• [EXERCISE DETAILS] Filter task. Return each line of the material that holds the string "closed".
:::::
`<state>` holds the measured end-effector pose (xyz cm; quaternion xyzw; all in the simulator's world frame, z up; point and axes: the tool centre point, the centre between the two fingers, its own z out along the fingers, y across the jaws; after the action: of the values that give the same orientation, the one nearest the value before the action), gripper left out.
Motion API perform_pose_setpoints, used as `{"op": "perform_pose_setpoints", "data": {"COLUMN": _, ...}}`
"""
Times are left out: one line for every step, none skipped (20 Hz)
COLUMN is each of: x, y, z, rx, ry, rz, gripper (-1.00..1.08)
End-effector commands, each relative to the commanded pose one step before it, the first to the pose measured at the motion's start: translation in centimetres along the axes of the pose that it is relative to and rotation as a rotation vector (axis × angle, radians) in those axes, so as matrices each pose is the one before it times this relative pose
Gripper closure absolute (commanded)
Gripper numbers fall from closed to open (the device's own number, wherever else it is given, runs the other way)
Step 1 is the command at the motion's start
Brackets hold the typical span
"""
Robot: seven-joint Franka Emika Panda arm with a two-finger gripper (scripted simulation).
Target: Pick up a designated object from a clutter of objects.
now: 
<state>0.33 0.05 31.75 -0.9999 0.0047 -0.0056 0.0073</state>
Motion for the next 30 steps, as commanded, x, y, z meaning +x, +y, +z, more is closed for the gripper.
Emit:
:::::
• [ANSWER SPACE]
Gripper numbers fall from closed to open (the device's own number, wherever else it is given, runs the other way)
Motion for the next 30 steps, as commanded, x, y, z meaning +x, +y, +z, more is closed for the gripper.

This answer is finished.